Industry City Brooklyn -- Bush Terminal Sunset Park History

Read Part 1 of this story here.

The huge gray cement factory buildings that span Sunset Park’s shoreline between 30th and 37th streets are the remaining structures of Brooklyn’s largest industrial park, Bush Terminal.

The complex was the brainchild of Irving T. Bush, the son of an oilman-turned-yachtsman. Today, these buildings are known as Industry City, an evolving complex made up of workspaces for Brooklyn’s creative economy, as well as future dining, entertainment and shopping destinations.

Industry City Brooklyn -- Bush Terminal Sunset Park History
Bush Terminal in 1910. Photo via Museum of the City of New York

At its height, during World War II, Bush Terminal was the largest multi-tenant complex in the United States, employing more than 25,000 people. It was its own city, self-contained with its own power plants, private railroad and streets, police and fire departments.

The terminal started out with the familiar late-19th-century-style brick warehouses and storage facilities. But beginning in 1906, Bush retained William Higginson, an English-born architect who specialized in factories.

At the dawn of the 20th century, Higginson was introduced to the wonders of reinforced concrete construction through Robert Gair and the Turner Construction Company, the history of which we shared earlier this year. He never looked back.

Higginson’s first concrete factories were the Gair buildings in Dumbo, the most familiar being 1 Main Street, with its iconic clock tower. Many more followed.
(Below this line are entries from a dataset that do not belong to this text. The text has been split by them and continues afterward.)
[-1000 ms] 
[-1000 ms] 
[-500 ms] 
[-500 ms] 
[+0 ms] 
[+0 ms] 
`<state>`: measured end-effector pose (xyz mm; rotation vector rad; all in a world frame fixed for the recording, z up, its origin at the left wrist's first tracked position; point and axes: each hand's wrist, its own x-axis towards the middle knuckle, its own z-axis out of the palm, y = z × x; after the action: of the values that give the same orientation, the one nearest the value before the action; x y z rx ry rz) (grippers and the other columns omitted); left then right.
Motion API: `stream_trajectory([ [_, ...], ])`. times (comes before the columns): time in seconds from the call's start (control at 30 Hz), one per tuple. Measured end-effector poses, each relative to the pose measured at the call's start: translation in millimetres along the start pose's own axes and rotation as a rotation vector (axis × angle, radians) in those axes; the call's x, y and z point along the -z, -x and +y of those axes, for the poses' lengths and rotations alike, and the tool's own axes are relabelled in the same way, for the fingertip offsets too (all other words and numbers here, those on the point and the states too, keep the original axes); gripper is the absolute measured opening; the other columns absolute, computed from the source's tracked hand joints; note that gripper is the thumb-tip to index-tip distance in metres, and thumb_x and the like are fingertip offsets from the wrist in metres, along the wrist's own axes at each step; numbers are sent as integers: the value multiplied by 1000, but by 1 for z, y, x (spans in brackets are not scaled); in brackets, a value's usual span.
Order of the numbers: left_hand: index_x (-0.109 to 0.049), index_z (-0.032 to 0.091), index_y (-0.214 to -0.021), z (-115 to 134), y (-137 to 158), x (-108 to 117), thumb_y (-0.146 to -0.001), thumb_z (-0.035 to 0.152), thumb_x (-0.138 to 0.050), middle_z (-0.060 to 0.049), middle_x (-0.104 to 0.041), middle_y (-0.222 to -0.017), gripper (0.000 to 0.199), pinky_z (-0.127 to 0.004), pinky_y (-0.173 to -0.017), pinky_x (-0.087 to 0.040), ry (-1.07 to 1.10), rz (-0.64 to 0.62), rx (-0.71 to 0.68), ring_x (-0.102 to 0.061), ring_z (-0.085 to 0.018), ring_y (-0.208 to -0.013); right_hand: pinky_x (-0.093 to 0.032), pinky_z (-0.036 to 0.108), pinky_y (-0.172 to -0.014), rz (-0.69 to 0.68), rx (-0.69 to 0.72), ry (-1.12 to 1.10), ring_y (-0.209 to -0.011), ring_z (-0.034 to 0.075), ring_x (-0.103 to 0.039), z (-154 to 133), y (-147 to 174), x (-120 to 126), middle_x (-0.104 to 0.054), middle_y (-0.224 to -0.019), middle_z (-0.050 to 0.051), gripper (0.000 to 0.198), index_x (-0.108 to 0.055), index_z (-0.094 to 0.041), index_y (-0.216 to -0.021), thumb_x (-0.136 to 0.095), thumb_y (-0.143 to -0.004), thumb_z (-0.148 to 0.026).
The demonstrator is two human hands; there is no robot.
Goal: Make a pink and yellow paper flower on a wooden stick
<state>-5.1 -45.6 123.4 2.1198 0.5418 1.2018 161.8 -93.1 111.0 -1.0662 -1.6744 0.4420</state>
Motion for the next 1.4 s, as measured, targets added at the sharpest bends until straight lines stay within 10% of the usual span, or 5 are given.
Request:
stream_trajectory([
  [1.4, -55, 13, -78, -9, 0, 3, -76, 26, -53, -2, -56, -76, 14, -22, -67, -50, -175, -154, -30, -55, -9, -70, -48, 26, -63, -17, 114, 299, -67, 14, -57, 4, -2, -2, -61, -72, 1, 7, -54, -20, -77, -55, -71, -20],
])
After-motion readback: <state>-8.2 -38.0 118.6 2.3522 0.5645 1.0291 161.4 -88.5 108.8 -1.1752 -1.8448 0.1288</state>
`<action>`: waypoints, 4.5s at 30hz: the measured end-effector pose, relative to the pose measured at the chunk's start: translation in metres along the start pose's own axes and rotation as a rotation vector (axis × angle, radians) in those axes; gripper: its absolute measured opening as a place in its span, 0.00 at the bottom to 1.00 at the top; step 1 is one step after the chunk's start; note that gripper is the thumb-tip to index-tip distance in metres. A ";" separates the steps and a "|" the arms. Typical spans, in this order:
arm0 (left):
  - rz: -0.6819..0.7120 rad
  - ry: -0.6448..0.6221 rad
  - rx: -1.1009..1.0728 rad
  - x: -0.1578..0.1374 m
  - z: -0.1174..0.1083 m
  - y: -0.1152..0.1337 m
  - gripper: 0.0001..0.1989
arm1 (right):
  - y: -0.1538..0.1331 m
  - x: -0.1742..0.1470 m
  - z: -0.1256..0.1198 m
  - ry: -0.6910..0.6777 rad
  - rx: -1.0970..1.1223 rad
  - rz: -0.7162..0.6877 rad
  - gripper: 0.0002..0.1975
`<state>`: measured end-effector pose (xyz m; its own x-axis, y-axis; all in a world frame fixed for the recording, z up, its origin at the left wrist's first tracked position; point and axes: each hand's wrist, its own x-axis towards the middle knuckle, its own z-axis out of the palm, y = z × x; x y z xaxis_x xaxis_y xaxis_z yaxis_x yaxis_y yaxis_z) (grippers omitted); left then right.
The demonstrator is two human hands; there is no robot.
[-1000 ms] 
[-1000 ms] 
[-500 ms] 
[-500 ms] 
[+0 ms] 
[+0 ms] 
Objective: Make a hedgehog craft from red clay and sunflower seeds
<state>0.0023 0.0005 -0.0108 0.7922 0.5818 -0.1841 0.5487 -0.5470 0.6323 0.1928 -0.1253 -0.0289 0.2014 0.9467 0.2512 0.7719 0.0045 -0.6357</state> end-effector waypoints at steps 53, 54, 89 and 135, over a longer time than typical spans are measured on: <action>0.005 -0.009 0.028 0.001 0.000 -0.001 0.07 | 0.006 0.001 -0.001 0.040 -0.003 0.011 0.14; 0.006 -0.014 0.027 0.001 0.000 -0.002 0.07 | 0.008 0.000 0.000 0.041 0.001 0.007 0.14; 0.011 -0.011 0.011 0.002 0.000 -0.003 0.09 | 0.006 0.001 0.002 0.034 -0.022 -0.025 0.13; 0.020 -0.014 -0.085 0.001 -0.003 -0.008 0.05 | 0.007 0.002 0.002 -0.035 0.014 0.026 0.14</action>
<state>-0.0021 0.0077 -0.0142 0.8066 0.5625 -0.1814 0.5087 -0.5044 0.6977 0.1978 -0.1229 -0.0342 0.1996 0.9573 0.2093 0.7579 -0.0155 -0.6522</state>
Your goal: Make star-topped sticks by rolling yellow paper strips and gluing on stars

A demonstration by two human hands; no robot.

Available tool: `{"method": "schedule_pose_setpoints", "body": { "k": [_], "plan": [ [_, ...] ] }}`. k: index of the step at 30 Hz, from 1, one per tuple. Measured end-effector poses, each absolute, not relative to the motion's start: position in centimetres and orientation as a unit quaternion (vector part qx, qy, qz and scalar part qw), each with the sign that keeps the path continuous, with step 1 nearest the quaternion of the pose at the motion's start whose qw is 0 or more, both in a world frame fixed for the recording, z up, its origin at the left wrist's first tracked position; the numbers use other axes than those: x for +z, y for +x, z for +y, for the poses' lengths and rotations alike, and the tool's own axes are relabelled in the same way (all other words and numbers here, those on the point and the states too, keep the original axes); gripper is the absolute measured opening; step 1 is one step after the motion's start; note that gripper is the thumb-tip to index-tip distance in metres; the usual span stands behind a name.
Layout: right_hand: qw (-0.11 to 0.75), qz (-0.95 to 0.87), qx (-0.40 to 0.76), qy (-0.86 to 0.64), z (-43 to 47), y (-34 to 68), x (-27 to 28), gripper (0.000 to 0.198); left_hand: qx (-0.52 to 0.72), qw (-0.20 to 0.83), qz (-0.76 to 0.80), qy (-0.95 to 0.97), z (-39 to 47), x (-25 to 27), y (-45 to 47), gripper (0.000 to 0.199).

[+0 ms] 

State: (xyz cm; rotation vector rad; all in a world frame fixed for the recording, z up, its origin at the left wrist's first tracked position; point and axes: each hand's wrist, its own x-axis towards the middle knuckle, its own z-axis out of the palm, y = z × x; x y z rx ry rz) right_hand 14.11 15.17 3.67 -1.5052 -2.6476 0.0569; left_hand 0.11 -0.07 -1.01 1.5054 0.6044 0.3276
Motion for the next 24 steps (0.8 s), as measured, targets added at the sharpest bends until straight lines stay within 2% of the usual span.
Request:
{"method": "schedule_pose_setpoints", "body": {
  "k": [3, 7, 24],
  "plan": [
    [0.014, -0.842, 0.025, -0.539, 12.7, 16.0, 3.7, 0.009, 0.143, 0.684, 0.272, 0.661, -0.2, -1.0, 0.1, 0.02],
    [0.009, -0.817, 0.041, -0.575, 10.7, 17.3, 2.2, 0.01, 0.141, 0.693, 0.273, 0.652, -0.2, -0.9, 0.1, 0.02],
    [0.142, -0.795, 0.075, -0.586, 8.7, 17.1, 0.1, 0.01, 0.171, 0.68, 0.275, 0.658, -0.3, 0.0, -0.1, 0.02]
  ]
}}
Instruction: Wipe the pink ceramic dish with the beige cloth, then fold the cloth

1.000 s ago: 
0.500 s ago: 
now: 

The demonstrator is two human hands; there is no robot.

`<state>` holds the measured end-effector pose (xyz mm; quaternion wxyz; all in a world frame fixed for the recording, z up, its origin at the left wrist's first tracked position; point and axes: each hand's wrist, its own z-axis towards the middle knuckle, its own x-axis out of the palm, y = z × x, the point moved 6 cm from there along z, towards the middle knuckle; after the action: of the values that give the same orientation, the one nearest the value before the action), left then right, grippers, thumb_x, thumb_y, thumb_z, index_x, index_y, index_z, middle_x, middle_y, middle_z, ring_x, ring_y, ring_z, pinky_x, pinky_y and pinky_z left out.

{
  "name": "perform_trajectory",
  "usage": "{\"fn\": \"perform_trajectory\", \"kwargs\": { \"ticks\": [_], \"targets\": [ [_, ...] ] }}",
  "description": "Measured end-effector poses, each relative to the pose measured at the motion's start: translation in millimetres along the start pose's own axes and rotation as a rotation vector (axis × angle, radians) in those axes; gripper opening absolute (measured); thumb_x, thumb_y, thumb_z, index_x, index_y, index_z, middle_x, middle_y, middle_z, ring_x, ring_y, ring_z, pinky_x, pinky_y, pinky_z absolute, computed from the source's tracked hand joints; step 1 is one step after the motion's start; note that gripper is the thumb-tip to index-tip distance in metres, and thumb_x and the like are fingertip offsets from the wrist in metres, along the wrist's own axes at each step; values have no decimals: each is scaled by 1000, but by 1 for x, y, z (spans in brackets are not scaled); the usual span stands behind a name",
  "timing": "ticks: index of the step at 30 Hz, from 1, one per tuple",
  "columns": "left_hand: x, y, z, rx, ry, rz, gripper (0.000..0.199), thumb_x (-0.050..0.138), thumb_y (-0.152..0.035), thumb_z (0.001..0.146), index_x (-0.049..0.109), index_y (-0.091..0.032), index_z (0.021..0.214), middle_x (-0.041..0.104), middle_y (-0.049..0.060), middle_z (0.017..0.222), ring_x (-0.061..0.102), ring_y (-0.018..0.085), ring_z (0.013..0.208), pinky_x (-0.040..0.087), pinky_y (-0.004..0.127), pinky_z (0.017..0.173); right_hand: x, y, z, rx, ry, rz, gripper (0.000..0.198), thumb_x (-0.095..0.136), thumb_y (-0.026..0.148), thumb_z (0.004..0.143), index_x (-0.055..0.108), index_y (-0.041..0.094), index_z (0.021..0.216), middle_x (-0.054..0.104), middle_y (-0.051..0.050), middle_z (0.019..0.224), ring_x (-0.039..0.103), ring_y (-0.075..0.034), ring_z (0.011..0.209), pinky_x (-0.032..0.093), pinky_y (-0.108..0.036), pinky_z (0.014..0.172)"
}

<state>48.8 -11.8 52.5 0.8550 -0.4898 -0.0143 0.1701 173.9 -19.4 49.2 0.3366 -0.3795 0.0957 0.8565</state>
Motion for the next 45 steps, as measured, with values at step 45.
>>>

Industry City Brooklyn -- Bush Terminal Sunset Park History
Photo via Bridge and Tunnel Club

Having no lack of space or financing, Irving T. Bush had Higginson design rows of block-long six-story factory buildings for Bush Terminal between 1906 and 1928.

Today, these buildings define the complex, but they were not the entirety of it. There were also many smaller brick warehouses and other buildings behind them, as well as the piers and the rail system.

During World War I, Assistant Secretary of the Navy Franklin D. Roosevelt appropriated the piers and warehouses, and kicked everyone out of four of the new factories. They were all turned over to military use.

Bush countered by developing the largest reinforced concrete facility the Army could ever want — the U.S. Army Military Ocean Terminal. He employed architect Cass Gilbert and Turner Construction to design and build what is now considered an industrial masterpiece, built in only a year.

At the war’s end, Bush got his terminal back.

Industry City Brooklyn -- Bush Terminal Sunset Park History
Ships in Bush Terminal Piers in the 1950s. Photo via Brooklyn Public Library

World War II

The Depression years saw a slowdown, but by World War II the Terminal was at full strength again, due to war-related manufacturing. Again, the government came in and took what it needed.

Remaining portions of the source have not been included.